I have seen people at road accidents, I have seen people sacked – God knows, I’ve sacked them myself. But I have never seen anything to equal the horrified disbelief that grew on Niall’s face when he saw what he had been given to eat: the wafer, the comma, the nail-paring of protein that was meant to constitute a Sunday dinner. For a moment I thought he would DO IT – reach out for the stainless steel platter, and salvage the scrap, the quarter- slice, the leave-a-bit-for-Miss-Manners: but (because we were in love then, you see) he would have thrust it not into his own mouth but into mine.

Still, the moment passed. That afternoon Niall sat fully dressed on the edge of my bed. He looked miserable. ‘Carmel, you must eat,’ he said. ‘That kitchen along the corridor, I know it’s not much but it’s there for your use. You could make eggs. You could buy apples, couldn’t you? Apples are good for you. What you should do is to get some packets of powdered soup, and every night you and Julianne should have a mug of it before you go to bed.’ He said, ‘This is my advice.’

‘OK,’ I said. ‘Powdered soup. We could do, I suppose.’

‘I mean, Karina – she’s looking well.’

‘She’s looking like a suet pudding, if you want my opinion.’

‘Yes, well – she may not be able to help it.’

At five o’clock Niall had to leave to catch his train. I didn’t want to walk him to the door of Tonbridge Hall, because it would only obtain for me another two minutes of his company, and I had to set that against the risk of Jacqueline on the desk seeing us and spotting that we were a couple: still, even two minutes were hard to forfeit. I leant out of the window and watched his every step, until he vanished around the corner, into the London dark.

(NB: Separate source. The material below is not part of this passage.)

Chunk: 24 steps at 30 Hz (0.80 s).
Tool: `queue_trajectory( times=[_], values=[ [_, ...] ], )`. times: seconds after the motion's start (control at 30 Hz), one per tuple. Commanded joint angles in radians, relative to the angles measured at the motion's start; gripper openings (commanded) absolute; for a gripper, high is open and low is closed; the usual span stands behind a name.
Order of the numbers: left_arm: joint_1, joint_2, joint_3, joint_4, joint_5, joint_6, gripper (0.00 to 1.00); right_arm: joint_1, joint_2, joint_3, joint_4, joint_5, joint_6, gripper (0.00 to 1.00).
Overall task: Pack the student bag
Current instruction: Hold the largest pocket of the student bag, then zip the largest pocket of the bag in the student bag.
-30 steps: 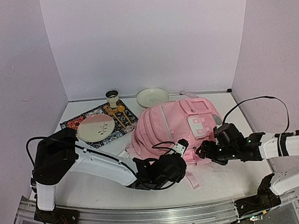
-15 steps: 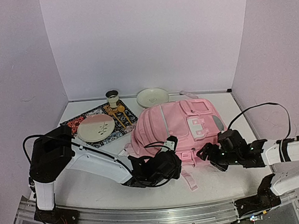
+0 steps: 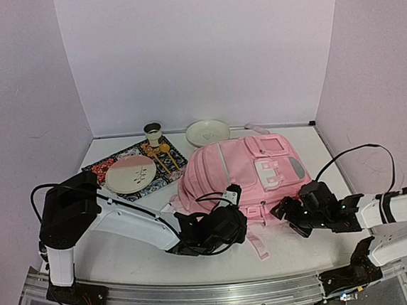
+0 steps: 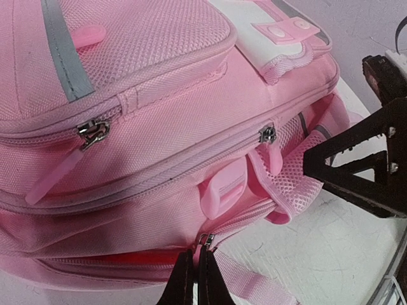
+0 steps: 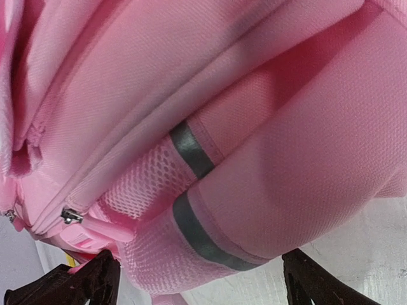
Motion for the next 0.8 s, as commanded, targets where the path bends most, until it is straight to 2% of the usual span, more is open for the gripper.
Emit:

Then I lay on my bed, agonized, shaking with sobs, tears baptizing the stained bed linen. No matter how you bleed each month, there is always blood left; no matter how much you cry, the salt water still drags down your body, soaks your tissues, drips into your silly woman’s veins. Niall’s face, when he left, had been set against the deprivation to come. It was three weeks to the Christmas vacation.

Julianne did not return till late the following afternoon. I was sitting at my desk chewing over a knotty problem, and I heard her come in behind me. ‘Oh, there you are,’ I said. ‘Good weekend?’ I heard her put her case down. ‘Family well?’

She made one of those non-committal noises that indicates that this is not an interesting topic. ‘Do anything nice?’ I asked. ‘Cold at home, is it?’

She didn’t answer. Obviously in a mood. Oh well, I’d enough to worry about. I frowned at the column of figures before me. Jule’s bed squeaked as she sat down on it. I added up the figures, bottom to top, then added them up top to bottom, as if that would make the answer different. ‘Did you bring one of your mum’s cakes back?’ I asked. She usually brought home-made biscuits, and an iced ginger loaf, or a fruit cake laced with brandy.